2. Take a step back and evaluate the behavior.
If we did not mean the statement the way that the person took it:
- Look at how it could have been taken that way. Maybe it’s time to start paying closer attention to cultural appropriations and biases.
If we did mean the statement the way that the person took it:
- It’s time to evaluate our behavior and viewpoint as a whole on the issue. We can begin by putting ourselves in the other person’s shoes, and then doing the things in the previous section.
There is a right and a wrong way to do this. Here is the right way:
- Apologize as soon as we realize the statement was racist.
- Recognize and apologize for our bias and the offensive behavior.
- Don’t dwell on it. Especially in public. This can exacerbate the situation. We may want to apologize to the offended individual in private as well, though. Self-flagellating is bad, mkay?
- Defending ourselves or our actions. We’re missing the point. We said it. If it’s racist, it’s racist. Those are facts.
- Apologizing for the other person being offended. This avoids the issue and implies that we did nothing wrong and that the other person reacted poorly.
- Broadcasting that it wasn’t our intent to be racist or that is was just a joke. If that has to be called into question, then we done did wrong.
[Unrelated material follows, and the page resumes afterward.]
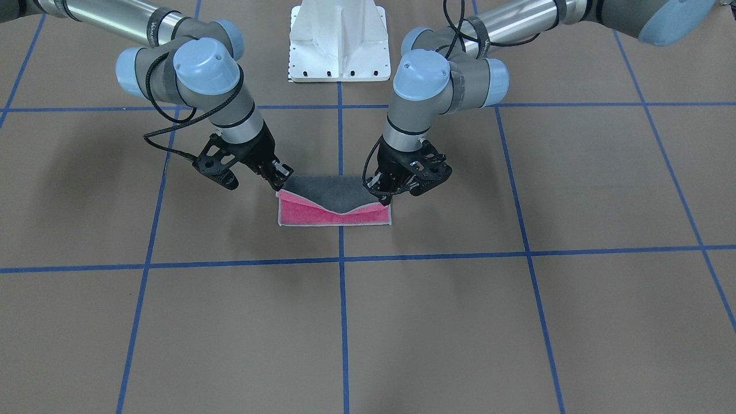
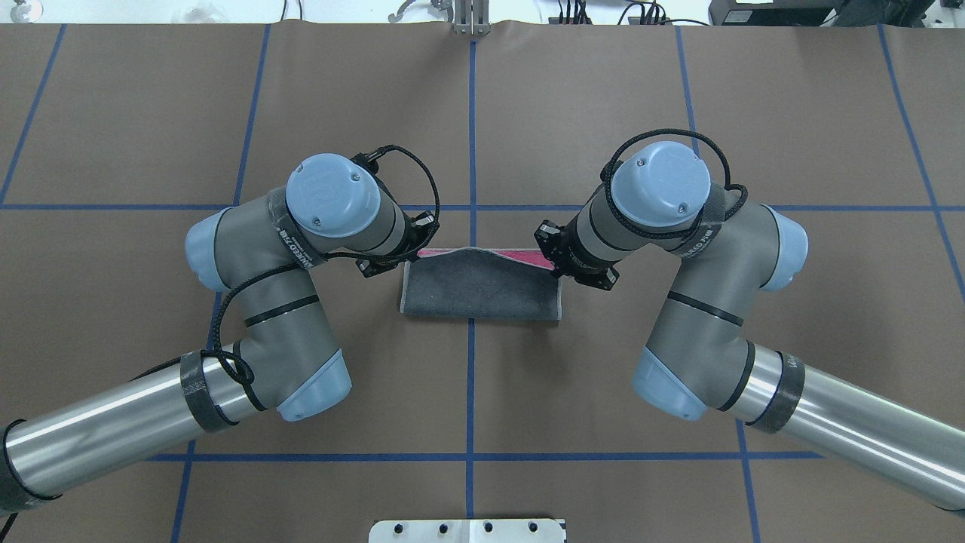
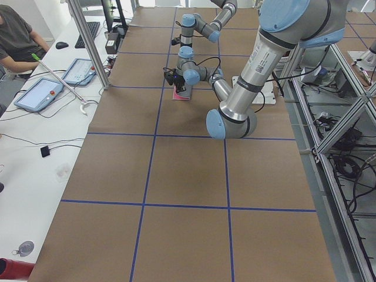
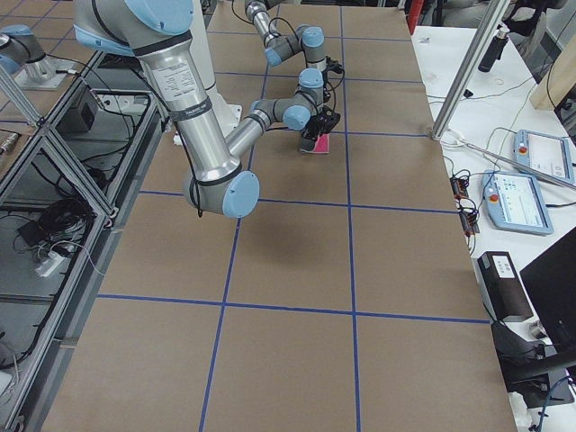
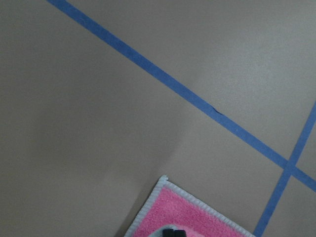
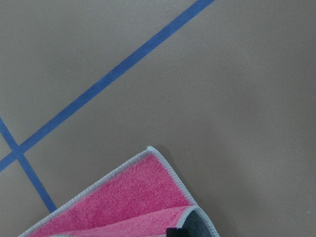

This is important. So important. Don’t just apologize and be done with it. Take a look at our behavior and how we can prevent similar behavior in the future. Take a deep look at our internal biases and challenge them. We can do this by…
Educating Ourselves
Regardless of where we fall on the spectrum of racism (complicit, implicit, explicit), we can and should continue to learn about racial diversity, how to fight it inside ourselves, and how to fight it in the system. Donate to good causes. Spread the word and make our voices heard, as non-POCs for POCs, because we do have the power to make a change. Protest. Be active in preventing and correcting racism when we see it.
So, speaking of apologies, I’m going to start. Are you ready? Whew, this is scary.
I apologize for calling COVID-19 the Kung Flu. I see that it had heavy racist implications. It was a comment made in poor taste, and I will strive to be better in the future. Thank you for pointing it out to me.
Let’s make this world a better place.